Special rules that apply to your HOOPP pension
A divestment occurs when an employer sells, assigns, transfers or disposes all or part of its business to another employer. The most common examples are when:
- two or more organizations amalgamate to form one organization
- one organization separates into two or more companies, or
- a service offered by an employer is sold or transferred to another employer.
Because you are joining HOOPP as the result of a divestment, the usual pension transfer rules — which let you transfer pension service from your former pension plan to HOOPP — do not apply. According to Ontario pension laws, divested employees are deemed not to have terminated employment with their former employer for pension purposes. This means that you will remain a member of both your former pension plan and HOOPP, until such time as you terminate your employment with your new HOOPP employer.
There are some advantages to these divestment rules. Until you terminate your employment with your new HOOPP employer, your former pension plan and HOOPP must both recognize the period of membership you accrued in the other pension plan for eligibility purposes when determining the pension benefit you are entitled to receive.
For example, your HOOPP eligibility service will be based on your membership in HOOPP but will also include the period of membership in your former employer’s pension plan. Eligibility service plays an important part in HOOPP’s early retirement benefits. Also, your period of employment with your new HOOPP employer will be factored into the benefits you are eligible to receive from your former employer’s pension plan.
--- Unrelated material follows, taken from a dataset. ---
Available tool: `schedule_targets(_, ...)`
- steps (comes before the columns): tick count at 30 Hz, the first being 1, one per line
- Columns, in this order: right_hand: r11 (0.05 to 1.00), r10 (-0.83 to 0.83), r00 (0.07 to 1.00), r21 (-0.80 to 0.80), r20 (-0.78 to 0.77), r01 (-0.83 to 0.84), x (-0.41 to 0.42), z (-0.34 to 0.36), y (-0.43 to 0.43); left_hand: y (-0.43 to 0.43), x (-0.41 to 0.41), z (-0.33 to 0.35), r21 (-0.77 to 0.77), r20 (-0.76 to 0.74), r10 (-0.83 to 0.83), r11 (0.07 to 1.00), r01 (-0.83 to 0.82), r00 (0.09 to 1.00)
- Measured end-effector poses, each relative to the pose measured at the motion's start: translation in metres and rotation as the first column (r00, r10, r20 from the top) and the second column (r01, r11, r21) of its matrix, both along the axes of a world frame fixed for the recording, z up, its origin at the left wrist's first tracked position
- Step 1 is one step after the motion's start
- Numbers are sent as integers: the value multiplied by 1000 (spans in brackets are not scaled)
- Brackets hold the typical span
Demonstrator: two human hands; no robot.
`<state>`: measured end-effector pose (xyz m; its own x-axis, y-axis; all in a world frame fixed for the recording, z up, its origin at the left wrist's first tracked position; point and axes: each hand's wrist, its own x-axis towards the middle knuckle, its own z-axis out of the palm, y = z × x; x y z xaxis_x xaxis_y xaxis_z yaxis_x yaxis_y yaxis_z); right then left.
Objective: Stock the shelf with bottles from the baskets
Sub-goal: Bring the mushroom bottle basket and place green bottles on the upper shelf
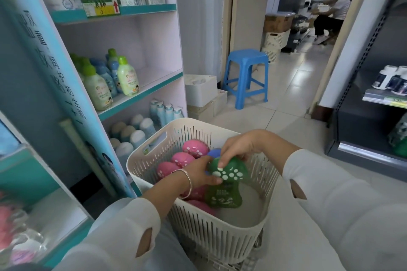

Example of how special protection rules work
Louise is an employee of ABC Food Services and a member of ABC’s registered pension plan. Louise’s employment was recently transferred to Centreville General Hospital through a divestment. Centreville offers HOOPP to all its employees.
At the date of transfer, Louise will be a member of both pension plans – her ABC plan (where she had 16 years of membership) and HOOPP – but she will only be able to contribute to HOOPP. She will earn all future pension benefits with HOOPP. However:
- HOOPP must recognize her 16 years of membership with the ABC plan when determining the amount of eligibility service she is entitled to.
- The ABC plan must recognize Louise’s period of employment with Centreville for determining the benefit she’s entitled to under the ABC plan.
If Louise keeps working at her HOOPP employer for another 14 years, and then retires, she’ll receive two pensions – one from HOOPP and one from the ABC plan. Her HOOPP pension will be based on 14 years of contributory service – and her ABC pension will be based on 16 years of service. However, she’ll have 30 years of eligibility service in HOOPP, based on 16 years with the ABC plan and 14 years with her HOOPP employer.
While eligibility service isn’t used in the formula that determines the amount of your HOOPP benefit, it is important if you want to retire early. For example, if you have 30 years of eligibility service, you can retire with an unreduced pension, as early as age 55. At age 55, the maximum difference between unreduced and reduced pension can be as much as 30%.
This document provides a simplified overview of HOOPP's benefits based on the terms of the HOOPP Plan Text at the time of publication. From time to time, HOOPP may amend the HOOPP Plan Text. In cases where the information provided in this document differs from that contained in the HOOPP Plan Text, the HOOPP Plan Text will govern. More details, including the full HOOPP Plan Text and a complete description of the Plan and its benefits, can be found on hoopp.com.